Peternakan galo-galo di Korong Simpang Malai Nagari Malai III Koto yang baru berdiri dan juga peternakan yang dikelola oleh KTH Trigona Mandiri telah mengintegrasikan lingkungan parak karambia sebagai habitat bagi koloni galo-galo yang mereka kembangkan.

Seiring itu, estetika lingkungan peternakan juga ditata dengan ragam tumbuhan berbunga yang tidak hanya menjadi sumber makanan galo-galo, tetapi juga memanjakan mata setiap orang yang berkunjung. Kedua kelompok peternak galo-galo ini juga sangat membuka diri dengan pihak luar, terutama peneliti dan dosen yang berasal dari perguruan tinggi.

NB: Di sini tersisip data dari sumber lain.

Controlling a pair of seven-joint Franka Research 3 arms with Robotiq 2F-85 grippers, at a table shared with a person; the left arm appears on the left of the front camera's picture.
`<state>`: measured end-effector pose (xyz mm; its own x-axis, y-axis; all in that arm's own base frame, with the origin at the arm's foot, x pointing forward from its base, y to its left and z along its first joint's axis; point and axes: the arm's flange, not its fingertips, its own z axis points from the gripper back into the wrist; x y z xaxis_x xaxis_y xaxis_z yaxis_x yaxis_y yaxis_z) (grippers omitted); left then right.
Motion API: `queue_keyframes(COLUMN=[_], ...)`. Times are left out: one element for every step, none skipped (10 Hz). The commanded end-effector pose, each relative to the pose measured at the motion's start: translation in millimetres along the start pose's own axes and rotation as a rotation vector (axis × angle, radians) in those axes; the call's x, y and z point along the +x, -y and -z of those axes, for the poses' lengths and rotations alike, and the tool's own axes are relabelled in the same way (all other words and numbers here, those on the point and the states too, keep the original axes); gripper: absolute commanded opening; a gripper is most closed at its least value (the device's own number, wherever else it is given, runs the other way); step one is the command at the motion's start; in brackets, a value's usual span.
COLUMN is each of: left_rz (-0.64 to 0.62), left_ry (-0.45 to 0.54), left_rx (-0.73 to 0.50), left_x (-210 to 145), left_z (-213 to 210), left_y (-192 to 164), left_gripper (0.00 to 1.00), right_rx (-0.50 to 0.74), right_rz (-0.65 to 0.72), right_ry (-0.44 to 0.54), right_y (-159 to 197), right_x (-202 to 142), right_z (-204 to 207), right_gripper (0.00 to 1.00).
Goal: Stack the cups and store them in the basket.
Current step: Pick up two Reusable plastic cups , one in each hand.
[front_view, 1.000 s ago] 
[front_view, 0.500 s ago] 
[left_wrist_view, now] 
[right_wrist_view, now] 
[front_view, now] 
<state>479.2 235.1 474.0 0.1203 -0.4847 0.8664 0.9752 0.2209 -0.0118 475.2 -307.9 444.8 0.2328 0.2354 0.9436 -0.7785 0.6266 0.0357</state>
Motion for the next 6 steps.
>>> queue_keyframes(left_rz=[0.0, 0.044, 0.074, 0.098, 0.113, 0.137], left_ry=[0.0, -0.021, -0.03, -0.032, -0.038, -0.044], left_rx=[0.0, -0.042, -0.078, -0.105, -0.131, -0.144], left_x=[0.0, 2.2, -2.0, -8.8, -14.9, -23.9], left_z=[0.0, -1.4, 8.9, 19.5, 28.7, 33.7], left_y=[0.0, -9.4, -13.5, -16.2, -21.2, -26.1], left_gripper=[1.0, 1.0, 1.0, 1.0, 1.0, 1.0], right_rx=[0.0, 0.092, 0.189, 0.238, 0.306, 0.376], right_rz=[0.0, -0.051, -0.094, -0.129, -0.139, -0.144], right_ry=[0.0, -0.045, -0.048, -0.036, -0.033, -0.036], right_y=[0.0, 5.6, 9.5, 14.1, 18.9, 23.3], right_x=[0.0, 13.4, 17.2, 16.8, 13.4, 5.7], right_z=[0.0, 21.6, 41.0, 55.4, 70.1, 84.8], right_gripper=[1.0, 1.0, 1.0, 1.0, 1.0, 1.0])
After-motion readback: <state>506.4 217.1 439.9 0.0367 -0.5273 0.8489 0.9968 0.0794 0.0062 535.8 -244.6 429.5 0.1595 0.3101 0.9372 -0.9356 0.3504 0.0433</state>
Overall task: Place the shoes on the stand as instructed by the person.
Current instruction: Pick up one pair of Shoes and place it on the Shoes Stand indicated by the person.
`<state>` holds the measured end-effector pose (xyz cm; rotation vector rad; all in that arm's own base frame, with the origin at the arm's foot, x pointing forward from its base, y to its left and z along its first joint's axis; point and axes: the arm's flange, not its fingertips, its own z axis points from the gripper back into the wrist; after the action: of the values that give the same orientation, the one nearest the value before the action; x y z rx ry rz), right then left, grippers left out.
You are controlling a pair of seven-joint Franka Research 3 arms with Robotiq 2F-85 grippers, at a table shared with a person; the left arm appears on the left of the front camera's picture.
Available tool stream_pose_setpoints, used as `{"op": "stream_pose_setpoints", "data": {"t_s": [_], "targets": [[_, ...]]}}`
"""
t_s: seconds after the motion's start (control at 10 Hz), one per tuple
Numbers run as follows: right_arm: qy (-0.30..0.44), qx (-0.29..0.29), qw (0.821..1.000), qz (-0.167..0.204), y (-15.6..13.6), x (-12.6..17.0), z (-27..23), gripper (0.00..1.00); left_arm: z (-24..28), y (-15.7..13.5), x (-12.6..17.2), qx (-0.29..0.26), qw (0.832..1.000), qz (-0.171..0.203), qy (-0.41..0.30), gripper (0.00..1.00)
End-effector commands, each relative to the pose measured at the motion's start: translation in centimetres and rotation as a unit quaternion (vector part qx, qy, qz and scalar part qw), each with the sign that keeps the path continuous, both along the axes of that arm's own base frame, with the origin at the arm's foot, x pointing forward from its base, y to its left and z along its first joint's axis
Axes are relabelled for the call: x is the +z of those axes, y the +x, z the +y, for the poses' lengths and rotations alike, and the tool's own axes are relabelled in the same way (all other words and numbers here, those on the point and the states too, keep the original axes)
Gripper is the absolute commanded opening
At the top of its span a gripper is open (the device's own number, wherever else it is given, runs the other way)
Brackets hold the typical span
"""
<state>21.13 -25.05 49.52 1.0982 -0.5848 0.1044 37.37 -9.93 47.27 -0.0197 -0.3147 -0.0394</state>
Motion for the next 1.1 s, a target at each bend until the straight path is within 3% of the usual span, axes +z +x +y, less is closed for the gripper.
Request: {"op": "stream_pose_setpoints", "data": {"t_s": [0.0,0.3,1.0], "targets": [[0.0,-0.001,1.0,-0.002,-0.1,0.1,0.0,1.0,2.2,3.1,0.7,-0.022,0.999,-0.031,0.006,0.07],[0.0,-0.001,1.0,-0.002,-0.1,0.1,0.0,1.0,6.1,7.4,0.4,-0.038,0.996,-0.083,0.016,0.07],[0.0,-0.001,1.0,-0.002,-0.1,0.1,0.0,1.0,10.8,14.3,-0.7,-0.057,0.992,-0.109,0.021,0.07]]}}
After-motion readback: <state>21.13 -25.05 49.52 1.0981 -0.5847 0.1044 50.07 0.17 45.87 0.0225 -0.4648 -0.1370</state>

Potensi kerja sama yang tersedia ini diharapkan dapat membantu dalam memecahkan masalah dalam budi daya galo-galo, seperti pengembangan koloni, pengentasan hama dan penyakit yang mungkin menyerang, pengolahan dan peningkatan mutu hasil produk yang nanti dihasilkan serta tentunya lebih jauh untuk mengintegrasikan usaha peternakan galo-galo tersebut dengan beragam aspek lainnya.

Jadi jangan heran jika nanti dalam beberapa tahun ke depan, Padang Pariaman mungkin saja menjadi yang terdepan dalam usaha budi daya galo-galo di Sumatera Barat atau bahkan di Indonesia. (analisa)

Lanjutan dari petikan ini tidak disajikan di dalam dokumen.